A Califórnia entrou com seu processo contra a Exxon meses antes de os países se reunirem para uma rodada final de negociações para elaborar um tratado global para acabar com a poluição plástica. Grupos ambientais dizem que as negociações foram dificultado pelos países produtores de combustíveis fósseisque vêm bloqueando propostas para limitar a produção de novo plástico. Pesquisadores dizem que limites de produção são essenciais para controlar a poluição plástica.
A Exxon disse que o problema do lixo plástico pode ser resolvido sem cortar a quantidade de plástico que a sociedade usa. A Exxon está entre um grupo de empresas que têm investido no que a indústria chama de plantas de “reciclagem avançada”. As instalações são projetadas para transformar lixo plástico, incluindo material que não pode ser processado por meio da reciclagem mecânica tradicional, em líquidos e gases que podem ser usados para fazer novos plásticos e outros produtos químicos.
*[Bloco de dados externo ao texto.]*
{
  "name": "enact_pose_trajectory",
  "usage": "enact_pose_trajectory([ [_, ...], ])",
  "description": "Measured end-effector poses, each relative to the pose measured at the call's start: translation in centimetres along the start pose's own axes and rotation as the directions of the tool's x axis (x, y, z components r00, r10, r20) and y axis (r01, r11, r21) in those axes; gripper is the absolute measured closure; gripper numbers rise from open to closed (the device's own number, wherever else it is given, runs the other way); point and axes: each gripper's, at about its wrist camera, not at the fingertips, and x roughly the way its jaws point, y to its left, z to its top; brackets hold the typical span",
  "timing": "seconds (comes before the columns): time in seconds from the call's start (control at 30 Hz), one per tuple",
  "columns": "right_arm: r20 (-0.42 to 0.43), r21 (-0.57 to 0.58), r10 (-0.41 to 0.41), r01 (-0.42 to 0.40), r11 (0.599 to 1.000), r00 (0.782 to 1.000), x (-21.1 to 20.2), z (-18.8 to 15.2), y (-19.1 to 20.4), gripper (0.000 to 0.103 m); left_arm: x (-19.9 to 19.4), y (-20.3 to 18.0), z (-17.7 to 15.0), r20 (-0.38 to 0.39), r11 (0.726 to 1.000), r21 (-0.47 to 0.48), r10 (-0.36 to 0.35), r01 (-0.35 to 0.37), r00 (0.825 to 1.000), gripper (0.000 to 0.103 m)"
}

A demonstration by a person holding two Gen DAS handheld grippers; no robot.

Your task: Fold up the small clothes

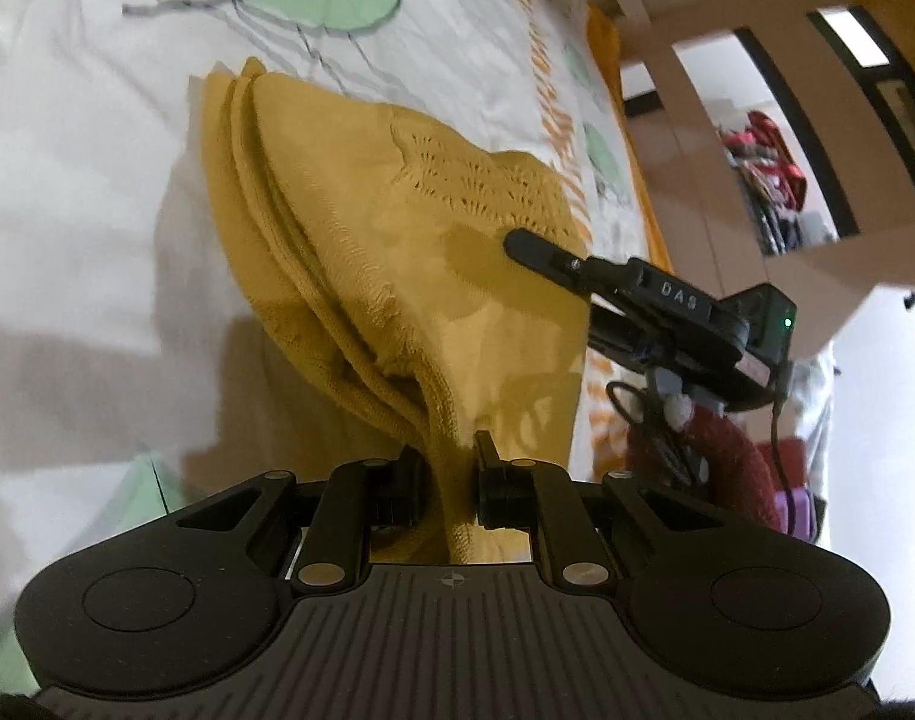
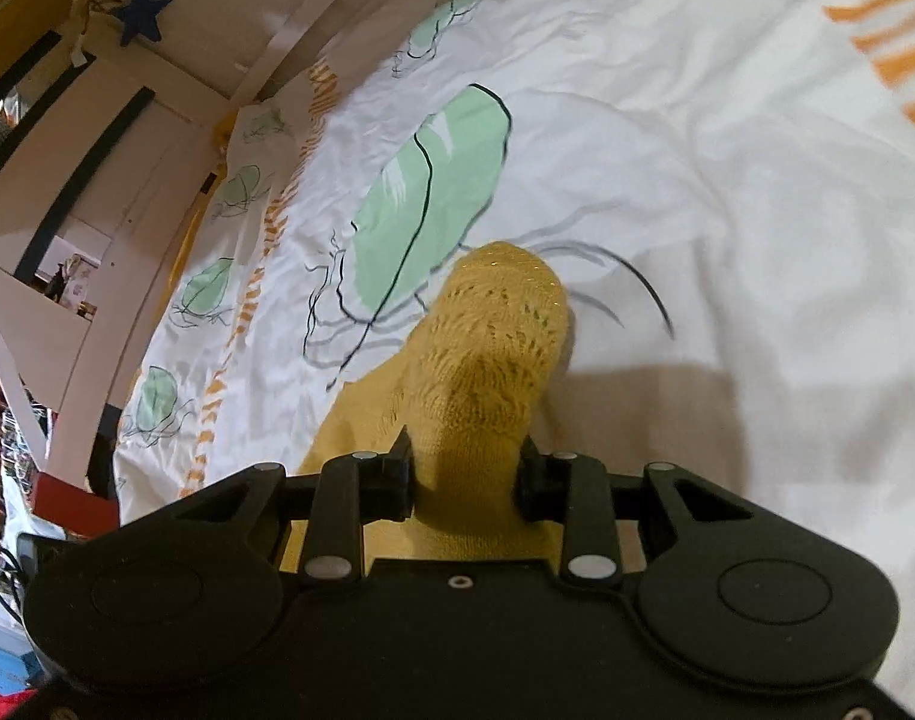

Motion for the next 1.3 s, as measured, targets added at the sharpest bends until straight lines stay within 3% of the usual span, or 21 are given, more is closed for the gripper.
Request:
enact_pose_trajectory([
  [0.1,0.011,-0.009,-0.008,0.008,1.000,1.000,-1.0,-1.2,-0.1,0.060,0.4,-0.1,-1.1,0.013,0.999,-0.006,0.041,-0.041,0.999,0.089],
  [0.23,0.059,-0.078,-0.091,0.095,0.992,0.994,-1.3,-1.7,-0.3,0.057,0.2,0.3,-1.9,0.067,0.988,-0.020,0.156,-0.155,0.985,0.089],
  [0.37,0.107,-0.115,-0.159,0.171,0.979,0.981,-1.5,-1.4,-1.1,0.057,0.8,-0.5,-3.0,0.117,0.959,0.005,0.281,-0.283,0.953,0.088],
  [0.43,0.119,-0.130,-0.182,0.197,0.972,0.976,-1.3,-1.2,-1.4,0.053,1.5,-1.0,-3.4,0.134,0.939,0.020,0.339,-0.345,0.931,0.087],
  [0.47,0.125,-0.147,-0.194,0.211,0.966,0.973,-1.3,-1.5,-1.5,0.046,1.7,-1.0,-3.5,0.144,0.932,0.022,0.354,-0.361,0.924,0.085],
  [0.63,0.136,-0.177,-0.204,0.227,0.958,0.969,-1.4,-2.1,-1.7,0.043,1.7,-1.5,-4.8,0.202,0.903,0.040,0.412,-0.428,0.888,0.084],
  [0.83,0.182,-0.213,-0.178,0.215,0.953,0.967,-3.1,-2.9,-1.0,0.041,-0.3,-4.3,-7.4,0.352,0.839,0.097,0.475,-0.536,0.807,0.083],
  [0.97,0.224,-0.231,-0.167,0.219,0.948,0.960,-4.2,-3.0,-0.7,0.037,-2.2,-5.7,-7.5,0.450,0.818,0.104,0.469,-0.566,0.760,0.078],
  [1.17,0.257,-0.252,-0.188,0.253,0.934,0.948,-4.5,-2.9,-0.4,0.029,-0.3,-7.5,-4.1,0.494,0.796,0.113,0.475,-0.595,0.729,0.070],
  [1.3,0.268,-0.263,-0.211,0.282,0.922,0.940,-4.3,-2.9,-0.5,0.023,2.2,-7.8,-2.1,0.510,0.764,0.126,0.497,-0.633,0.702,0.067],
])
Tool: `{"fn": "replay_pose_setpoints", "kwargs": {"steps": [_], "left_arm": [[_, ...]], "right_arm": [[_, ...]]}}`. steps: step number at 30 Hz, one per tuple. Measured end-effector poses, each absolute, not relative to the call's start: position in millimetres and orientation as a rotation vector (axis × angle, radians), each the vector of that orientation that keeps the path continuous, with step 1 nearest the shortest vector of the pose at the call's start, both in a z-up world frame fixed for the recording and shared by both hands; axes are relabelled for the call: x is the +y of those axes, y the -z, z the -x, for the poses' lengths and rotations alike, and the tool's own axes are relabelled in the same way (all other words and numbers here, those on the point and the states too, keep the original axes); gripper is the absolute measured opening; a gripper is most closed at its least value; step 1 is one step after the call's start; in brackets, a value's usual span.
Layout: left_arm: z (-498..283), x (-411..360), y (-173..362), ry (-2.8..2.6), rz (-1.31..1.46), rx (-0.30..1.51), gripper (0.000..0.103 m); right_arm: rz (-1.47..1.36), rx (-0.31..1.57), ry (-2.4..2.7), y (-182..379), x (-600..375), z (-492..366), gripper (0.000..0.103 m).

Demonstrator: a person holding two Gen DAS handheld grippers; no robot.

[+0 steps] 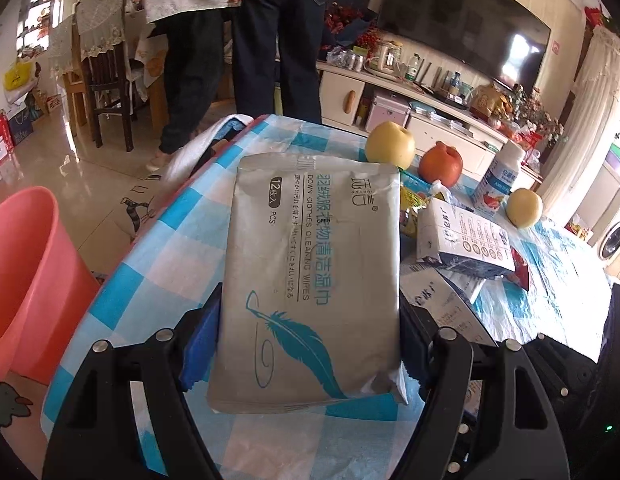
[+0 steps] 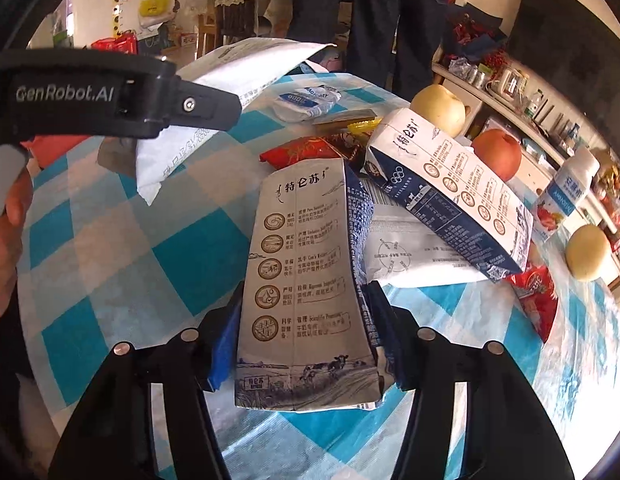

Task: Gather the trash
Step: 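Carry the wipes pack and carton to the pink bucket and open both grippers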

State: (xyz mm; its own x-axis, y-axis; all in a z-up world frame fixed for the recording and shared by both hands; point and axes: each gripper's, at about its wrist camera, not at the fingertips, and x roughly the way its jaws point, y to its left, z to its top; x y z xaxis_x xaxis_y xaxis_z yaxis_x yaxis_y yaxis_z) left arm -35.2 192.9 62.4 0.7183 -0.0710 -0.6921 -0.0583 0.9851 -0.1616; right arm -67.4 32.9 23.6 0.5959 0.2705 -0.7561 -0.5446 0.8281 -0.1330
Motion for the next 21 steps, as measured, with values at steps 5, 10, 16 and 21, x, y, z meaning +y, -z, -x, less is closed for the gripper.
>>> {"fn": "replay_pose_setpoints", "kwargs": {"steps": [5,10,16,21], "left_arm": [[43.8,214.6,-69.8,-0.079,0.229,0.728,0.076],[53.5,237.5,-78.3,-0.171,0.277,0.679,0.076],[65.0,266.1,-88.3,-0.285,0.34,0.625,0.076],[73.7,291.8,-96.8,-0.398,0.366,0.582,0.076]], "right_arm": [[0.264,0.816,-0.492,-36.4,26.4,74.5,0.059],[0.162,0.829,-0.499,-45.8,24.1,86.4,0.059],[0.03,0.849,-0.495,-56.7,21.4,94.7,0.059],[-0.057,0.852,-0.523,-65.6,30.9,97.0,0.059]]}}
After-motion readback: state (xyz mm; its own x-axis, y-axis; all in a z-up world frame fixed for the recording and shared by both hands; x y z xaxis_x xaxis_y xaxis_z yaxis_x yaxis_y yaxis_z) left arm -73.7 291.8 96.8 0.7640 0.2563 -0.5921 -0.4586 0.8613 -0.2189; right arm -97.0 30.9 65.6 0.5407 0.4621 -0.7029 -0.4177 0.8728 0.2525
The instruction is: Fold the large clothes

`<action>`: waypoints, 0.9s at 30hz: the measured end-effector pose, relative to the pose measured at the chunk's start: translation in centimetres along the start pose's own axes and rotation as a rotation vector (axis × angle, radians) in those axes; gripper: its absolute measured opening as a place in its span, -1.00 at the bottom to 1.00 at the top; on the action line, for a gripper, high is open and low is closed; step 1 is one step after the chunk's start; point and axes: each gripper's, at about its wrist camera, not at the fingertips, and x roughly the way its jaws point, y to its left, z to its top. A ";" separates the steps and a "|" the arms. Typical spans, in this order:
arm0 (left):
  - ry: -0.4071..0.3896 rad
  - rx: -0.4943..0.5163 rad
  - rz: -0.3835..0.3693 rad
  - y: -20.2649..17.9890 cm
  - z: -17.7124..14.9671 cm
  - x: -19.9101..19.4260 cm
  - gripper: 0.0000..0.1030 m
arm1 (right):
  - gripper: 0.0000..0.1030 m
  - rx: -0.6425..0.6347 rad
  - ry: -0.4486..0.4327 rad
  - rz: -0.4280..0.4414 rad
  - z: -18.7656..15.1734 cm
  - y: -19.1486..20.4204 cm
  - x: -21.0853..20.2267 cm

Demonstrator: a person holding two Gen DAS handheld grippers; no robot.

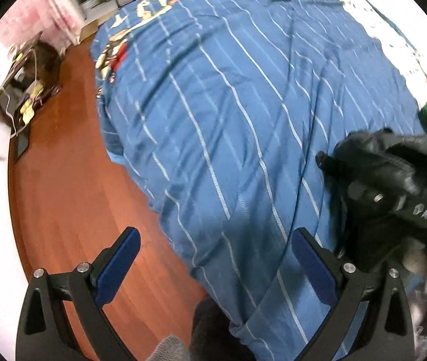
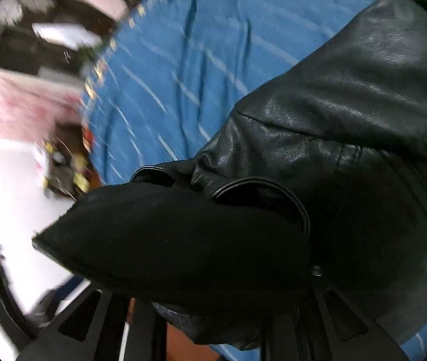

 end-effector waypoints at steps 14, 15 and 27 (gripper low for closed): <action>-0.151 -0.031 -0.112 -2.9 5.4 -4.7 1.00 | 0.76 0.099 0.042 0.313 -0.4 -7.7 -15.1; -0.147 -0.039 -0.123 -3.0 5.6 -4.6 1.00 | 0.76 0.134 0.010 0.270 -0.1 -9.5 -15.8; 0.011 -0.098 -0.169 -4.8 0.7 0.7 1.00 | -0.58 0.308 0.129 0.074 8.3 -16.7 -2.4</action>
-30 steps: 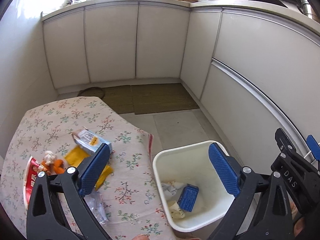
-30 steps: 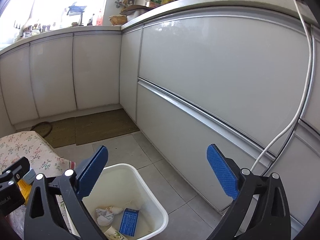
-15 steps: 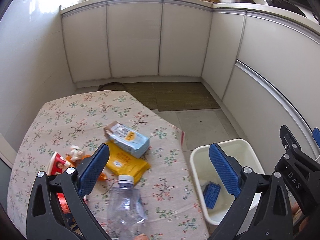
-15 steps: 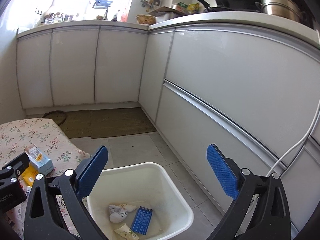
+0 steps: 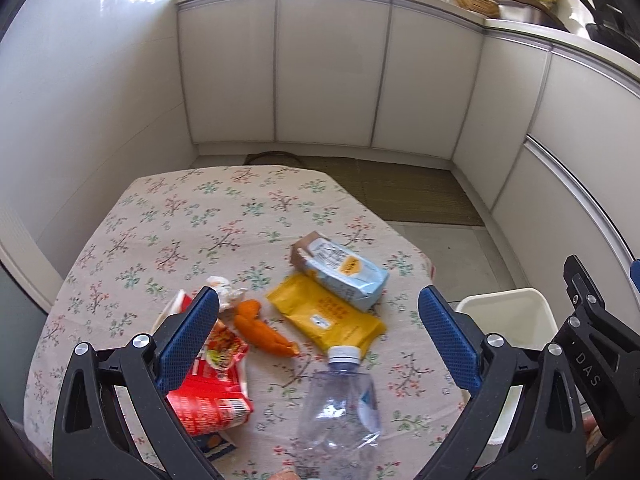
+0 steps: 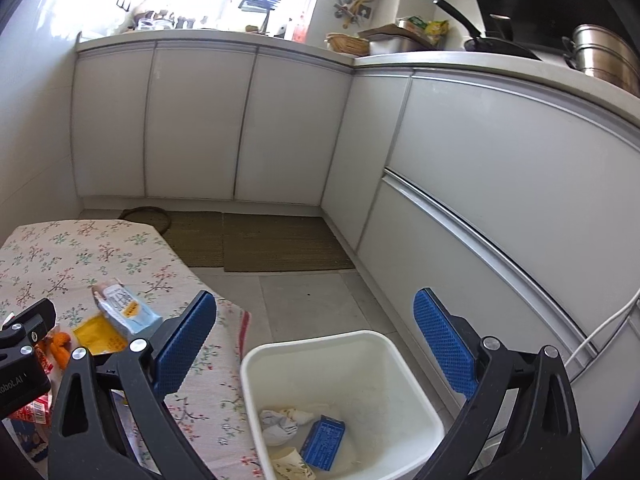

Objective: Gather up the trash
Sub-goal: 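Move both tools back toward the red noodle cup on the table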

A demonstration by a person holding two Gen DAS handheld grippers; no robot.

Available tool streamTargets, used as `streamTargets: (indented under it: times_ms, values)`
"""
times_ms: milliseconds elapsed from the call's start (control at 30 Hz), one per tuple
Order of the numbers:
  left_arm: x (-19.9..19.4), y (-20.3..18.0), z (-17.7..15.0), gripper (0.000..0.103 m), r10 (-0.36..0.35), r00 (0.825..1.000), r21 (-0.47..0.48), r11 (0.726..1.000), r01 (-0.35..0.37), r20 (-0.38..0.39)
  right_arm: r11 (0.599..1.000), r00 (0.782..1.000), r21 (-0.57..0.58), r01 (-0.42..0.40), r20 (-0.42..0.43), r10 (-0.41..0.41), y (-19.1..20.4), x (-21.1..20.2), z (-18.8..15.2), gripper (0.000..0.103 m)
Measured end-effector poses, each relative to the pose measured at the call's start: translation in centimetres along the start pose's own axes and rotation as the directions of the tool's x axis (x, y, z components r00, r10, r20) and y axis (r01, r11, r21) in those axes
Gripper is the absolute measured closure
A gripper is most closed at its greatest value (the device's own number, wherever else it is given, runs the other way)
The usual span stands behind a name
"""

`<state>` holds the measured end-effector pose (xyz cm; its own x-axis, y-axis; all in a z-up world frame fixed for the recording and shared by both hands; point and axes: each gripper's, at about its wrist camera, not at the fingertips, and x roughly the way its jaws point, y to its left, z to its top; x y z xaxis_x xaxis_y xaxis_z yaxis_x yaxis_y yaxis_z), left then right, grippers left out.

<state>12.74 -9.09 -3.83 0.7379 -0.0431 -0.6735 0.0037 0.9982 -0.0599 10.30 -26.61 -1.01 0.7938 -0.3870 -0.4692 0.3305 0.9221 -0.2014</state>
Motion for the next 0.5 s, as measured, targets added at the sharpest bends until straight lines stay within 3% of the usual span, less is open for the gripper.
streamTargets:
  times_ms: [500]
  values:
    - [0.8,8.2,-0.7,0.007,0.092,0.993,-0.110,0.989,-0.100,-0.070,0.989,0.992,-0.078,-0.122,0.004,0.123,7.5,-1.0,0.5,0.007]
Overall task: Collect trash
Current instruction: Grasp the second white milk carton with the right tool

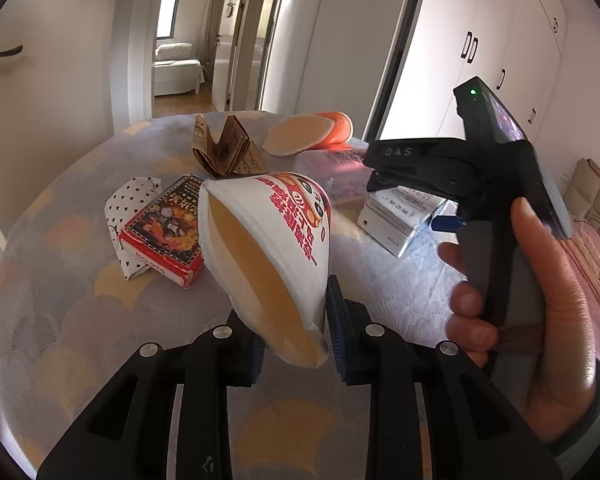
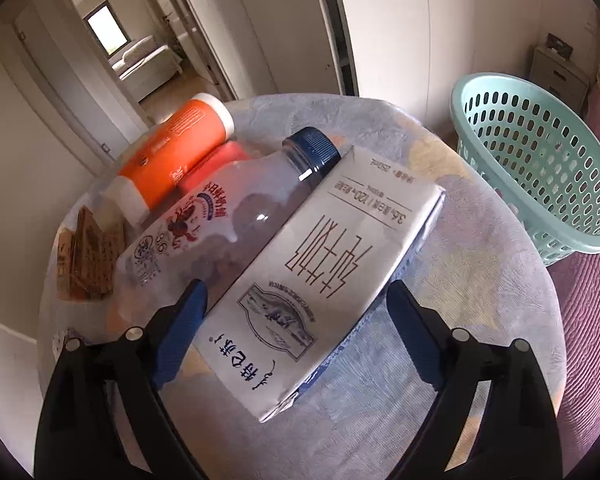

“A reciclagem avançada é uma solução real e comprovada que pode ajudar a lidar com o desperdício de plástico e melhorar as taxas de reciclagem”, disse a Exxon em uma declaração no início deste ano à NPR.
No entanto, os críticos dizem que a tecnologia é ineficaz e prejudicial ao meio ambiente e à saúde humana.
A economia da reciclagem de plástico “não mudou em nada. De forma alguma. E se o (plástico) virgem sempre foi mais barato e de melhor qualidade, esse ainda é o caso hoje”, disse Wiles do Center for Climate Integrity à NPR no início deste ano.
Judith Enck, presidente de um grupo de defesa Beyond Plastic, chamou a reciclagem química de “outra indústria golpe de relações públicas.”
Em uma declaração, Enck chamou o litígio da Califórnia de “o processo mais consequente movido contra a indústria de plásticos por suas mentiras persistentes e contínuas sobre a reciclagem de plásticos”.